• [Requirement] Retype exactly the lines that run from the start of the data to the line holding "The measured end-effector", including both, and only those.

• [Source data]
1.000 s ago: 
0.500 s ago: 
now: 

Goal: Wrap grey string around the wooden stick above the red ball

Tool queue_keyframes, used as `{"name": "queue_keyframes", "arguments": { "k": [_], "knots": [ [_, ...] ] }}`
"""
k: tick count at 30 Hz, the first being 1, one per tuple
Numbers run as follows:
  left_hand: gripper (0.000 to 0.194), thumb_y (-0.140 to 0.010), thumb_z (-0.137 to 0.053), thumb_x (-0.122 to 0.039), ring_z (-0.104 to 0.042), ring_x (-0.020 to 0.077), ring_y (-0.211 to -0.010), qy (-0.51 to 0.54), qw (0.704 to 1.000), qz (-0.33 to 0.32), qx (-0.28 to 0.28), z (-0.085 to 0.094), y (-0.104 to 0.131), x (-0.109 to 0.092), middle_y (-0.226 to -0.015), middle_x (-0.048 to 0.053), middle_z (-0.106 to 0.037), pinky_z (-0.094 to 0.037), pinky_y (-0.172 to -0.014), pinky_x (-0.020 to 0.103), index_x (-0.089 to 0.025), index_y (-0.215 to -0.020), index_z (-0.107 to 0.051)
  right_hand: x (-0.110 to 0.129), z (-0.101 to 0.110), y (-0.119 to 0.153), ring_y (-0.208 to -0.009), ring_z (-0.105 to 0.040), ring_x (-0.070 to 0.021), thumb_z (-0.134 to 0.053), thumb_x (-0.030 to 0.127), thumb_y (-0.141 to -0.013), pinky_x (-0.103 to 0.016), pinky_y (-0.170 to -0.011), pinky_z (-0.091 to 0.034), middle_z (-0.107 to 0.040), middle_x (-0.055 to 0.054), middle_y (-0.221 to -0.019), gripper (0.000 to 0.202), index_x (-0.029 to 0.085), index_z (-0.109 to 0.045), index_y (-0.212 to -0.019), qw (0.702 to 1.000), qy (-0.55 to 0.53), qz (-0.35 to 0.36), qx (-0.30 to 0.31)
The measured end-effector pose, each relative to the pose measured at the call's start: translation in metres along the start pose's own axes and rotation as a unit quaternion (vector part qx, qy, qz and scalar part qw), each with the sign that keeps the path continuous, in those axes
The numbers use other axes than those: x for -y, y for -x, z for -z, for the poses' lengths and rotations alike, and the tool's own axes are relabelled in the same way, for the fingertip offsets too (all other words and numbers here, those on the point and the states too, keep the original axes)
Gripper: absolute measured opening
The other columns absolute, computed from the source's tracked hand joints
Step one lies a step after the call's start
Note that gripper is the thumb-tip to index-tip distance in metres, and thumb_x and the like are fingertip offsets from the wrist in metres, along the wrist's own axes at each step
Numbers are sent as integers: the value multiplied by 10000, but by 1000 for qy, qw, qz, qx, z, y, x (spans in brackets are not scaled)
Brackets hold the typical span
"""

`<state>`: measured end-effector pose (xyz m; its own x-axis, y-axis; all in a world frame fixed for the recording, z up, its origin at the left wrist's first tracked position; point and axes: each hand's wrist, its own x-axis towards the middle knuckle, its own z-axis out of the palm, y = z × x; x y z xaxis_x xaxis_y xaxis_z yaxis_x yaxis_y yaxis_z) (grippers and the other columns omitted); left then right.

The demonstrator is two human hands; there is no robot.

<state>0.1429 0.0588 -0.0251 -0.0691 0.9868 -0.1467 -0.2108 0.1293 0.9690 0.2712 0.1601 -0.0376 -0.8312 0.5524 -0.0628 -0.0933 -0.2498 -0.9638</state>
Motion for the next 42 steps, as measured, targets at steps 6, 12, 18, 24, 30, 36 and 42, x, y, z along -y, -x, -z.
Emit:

• [Reply to the task]
1.000 s ago: 
0.500 s ago: 
now: 

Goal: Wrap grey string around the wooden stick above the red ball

Tool queue_keyframes, used as `{"name": "queue_keyframes", "arguments": { "k": [_], "knots": [ [_, ...] ] }}`
"""
k: tick count at 30 Hz, the first being 1, one per tuple
Numbers run as follows:
  left_hand: gripper (0.000 to 0.194), thumb_y (-0.140 to 0.010), thumb_z (-0.137 to 0.053), thumb_x (-0.122 to 0.039), ring_z (-0.104 to 0.042), ring_x (-0.020 to 0.077), ring_y (-0.211 to -0.010), qy (-0.51 to 0.54), qw (0.704 to 1.000), qz (-0.33 to 0.32), qx (-0.28 to 0.28), z (-0.085 to 0.094), y (-0.104 to 0.131), x (-0.109 to 0.092), middle_y (-0.226 to -0.015), middle_x (-0.048 to 0.053), middle_z (-0.106 to 0.037), pinky_z (-0.094 to 0.037), pinky_y (-0.172 to -0.014), pinky_x (-0.020 to 0.103), index_x (-0.089 to 0.025), index_y (-0.215 to -0.020), index_z (-0.107 to 0.051)
  right_hand: x (-0.110 to 0.129), z (-0.101 to 0.110), y (-0.119 to 0.153), ring_y (-0.208 to -0.009), ring_z (-0.105 to 0.040), ring_x (-0.070 to 0.021), thumb_z (-0.134 to 0.053), thumb_x (-0.030 to 0.127), thumb_y (-0.141 to -0.013), pinky_x (-0.103 to 0.016), pinky_y (-0.170 to -0.011), pinky_z (-0.091 to 0.034), middle_z (-0.107 to 0.040), middle_x (-0.055 to 0.054), middle_y (-0.221 to -0.019), gripper (0.000 to 0.202), index_x (-0.029 to 0.085), index_z (-0.109 to 0.045), index_y (-0.212 to -0.019), qw (0.702 to 1.000), qy (-0.55 to 0.53), qz (-0.35 to 0.36), qx (-0.30 to 0.31)
The measured end-effector pose, each relative to the pose measured at the call's start: translation in metres along the start pose's own axes and rotation as a unit quaternion (vector part qx, qy, qz and scalar part qw), each with the sign that keeps the path continuous, in those axes

Here the output is complete.